# Exercise brief:
A verbatim reproduction of the lines below, from the line containing "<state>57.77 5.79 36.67" through the line containing "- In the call", both ends included, is the whole required output.

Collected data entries
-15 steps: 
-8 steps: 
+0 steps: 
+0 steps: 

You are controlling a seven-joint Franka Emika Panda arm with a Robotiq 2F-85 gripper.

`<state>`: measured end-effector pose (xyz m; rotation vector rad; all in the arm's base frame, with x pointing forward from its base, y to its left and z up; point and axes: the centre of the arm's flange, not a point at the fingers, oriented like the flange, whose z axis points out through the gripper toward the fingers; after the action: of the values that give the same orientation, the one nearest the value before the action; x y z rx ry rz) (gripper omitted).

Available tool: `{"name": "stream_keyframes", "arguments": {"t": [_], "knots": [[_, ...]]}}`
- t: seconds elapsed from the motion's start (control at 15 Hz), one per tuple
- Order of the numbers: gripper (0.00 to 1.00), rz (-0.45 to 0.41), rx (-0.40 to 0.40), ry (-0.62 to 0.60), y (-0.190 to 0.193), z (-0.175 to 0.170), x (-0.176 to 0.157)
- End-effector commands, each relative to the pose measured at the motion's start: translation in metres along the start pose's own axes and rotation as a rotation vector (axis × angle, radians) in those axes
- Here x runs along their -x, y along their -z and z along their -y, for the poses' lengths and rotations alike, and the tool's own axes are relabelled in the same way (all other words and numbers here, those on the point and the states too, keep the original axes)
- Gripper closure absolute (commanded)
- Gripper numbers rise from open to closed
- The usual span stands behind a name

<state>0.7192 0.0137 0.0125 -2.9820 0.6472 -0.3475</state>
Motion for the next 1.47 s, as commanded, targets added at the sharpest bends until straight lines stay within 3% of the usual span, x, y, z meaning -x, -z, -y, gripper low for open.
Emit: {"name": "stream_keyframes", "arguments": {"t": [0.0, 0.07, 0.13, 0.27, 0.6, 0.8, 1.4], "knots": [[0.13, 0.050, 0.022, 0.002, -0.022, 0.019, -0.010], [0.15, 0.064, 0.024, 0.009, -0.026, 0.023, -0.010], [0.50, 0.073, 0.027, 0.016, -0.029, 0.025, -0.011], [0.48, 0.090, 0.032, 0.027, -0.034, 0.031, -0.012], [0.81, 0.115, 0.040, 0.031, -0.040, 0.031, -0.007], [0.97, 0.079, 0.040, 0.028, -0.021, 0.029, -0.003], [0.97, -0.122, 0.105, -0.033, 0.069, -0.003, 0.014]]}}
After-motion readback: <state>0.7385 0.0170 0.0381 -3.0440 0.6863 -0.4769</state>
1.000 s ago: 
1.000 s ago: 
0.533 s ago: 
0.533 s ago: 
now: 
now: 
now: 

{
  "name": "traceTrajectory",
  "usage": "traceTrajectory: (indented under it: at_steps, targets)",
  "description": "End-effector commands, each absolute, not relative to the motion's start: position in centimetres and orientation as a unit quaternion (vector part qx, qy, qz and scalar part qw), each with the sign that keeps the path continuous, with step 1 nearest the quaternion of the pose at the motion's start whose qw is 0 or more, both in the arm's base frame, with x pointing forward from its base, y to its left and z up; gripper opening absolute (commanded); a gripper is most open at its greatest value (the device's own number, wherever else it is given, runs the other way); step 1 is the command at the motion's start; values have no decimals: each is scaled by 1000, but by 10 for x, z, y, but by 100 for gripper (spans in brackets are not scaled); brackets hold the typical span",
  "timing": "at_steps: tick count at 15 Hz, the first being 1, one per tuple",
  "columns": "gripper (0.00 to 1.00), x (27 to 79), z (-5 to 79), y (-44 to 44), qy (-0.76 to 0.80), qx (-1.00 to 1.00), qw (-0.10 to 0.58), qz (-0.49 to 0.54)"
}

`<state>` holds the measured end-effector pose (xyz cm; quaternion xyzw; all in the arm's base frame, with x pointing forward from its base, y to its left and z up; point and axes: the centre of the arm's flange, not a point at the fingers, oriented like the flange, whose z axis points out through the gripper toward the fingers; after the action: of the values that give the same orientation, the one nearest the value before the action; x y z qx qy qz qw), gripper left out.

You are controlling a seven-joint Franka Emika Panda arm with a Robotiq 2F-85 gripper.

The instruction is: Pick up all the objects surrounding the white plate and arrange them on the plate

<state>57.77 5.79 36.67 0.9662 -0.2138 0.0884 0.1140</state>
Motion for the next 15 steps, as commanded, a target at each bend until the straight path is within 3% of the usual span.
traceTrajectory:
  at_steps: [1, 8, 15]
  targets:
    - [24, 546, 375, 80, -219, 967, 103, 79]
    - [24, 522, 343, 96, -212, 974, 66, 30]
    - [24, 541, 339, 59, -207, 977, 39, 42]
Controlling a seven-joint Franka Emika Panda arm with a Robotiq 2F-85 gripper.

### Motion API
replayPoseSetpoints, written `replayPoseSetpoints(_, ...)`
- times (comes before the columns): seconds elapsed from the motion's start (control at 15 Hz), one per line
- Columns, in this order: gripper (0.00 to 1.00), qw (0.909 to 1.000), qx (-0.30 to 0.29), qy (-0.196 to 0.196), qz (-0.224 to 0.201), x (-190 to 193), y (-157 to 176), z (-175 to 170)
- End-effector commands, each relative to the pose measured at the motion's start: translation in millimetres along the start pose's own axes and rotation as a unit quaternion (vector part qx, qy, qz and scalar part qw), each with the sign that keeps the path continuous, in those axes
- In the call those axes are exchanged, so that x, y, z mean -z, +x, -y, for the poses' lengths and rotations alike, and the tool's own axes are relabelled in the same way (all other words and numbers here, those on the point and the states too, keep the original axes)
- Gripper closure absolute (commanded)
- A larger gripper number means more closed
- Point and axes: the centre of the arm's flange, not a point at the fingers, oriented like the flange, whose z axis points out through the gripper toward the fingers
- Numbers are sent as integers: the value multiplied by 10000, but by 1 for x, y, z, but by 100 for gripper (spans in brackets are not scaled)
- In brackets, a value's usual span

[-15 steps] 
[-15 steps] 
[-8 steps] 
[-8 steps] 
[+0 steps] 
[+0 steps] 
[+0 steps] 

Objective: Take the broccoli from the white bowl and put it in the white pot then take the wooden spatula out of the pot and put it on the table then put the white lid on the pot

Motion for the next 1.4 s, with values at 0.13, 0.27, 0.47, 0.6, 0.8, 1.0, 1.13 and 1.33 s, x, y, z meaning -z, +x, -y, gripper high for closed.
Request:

# Written response:
<state>57.77 5.79 36.67 0.9662 -0.2138 0.0884 0.1140</state>
Motion for the next 15 steps, as commanded, a target at each bend until the straight path is within 3% of the usual span.
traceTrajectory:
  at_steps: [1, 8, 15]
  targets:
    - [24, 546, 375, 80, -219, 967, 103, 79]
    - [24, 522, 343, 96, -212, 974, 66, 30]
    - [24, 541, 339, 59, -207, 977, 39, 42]
Controlling a seven-joint Franka Emika Panda arm with a Robotiq 2F-85 gripper.

### Motion API
replayPoseSetpoints, written `replayPoseSetpoints(_, ...)`
- times (comes before the columns): seconds elapsed from the motion's start (control at 15 Hz), one per line
- Columns, in this order: gripper (0.00 to 1.00), qw (0.909 to 1.000), qx (-0.30 to 0.29), qy (-0.196 to 0.196), qz (-0.224 to 0.201), x (-190 to 193), y (-157 to 176), z (-175 to 170)
- End-effector commands, each relative to the pose measured at the motion's start: translation in millimetres along the start pose's own axes and rotation as a unit quaternion (vector part qx, qy, qz and scalar part qw), each with the sign that keeps the path continuous, in those axes
- In the call those axes are exchanged, so that x, y, z mean -z, +x, -y, for the poses' lengths and rotations alike, and the tool's own axes are relabelled in the same way (all other words and numbers here, those on the point and the states too, keep the original axes)

Nothing more is required for this exercise.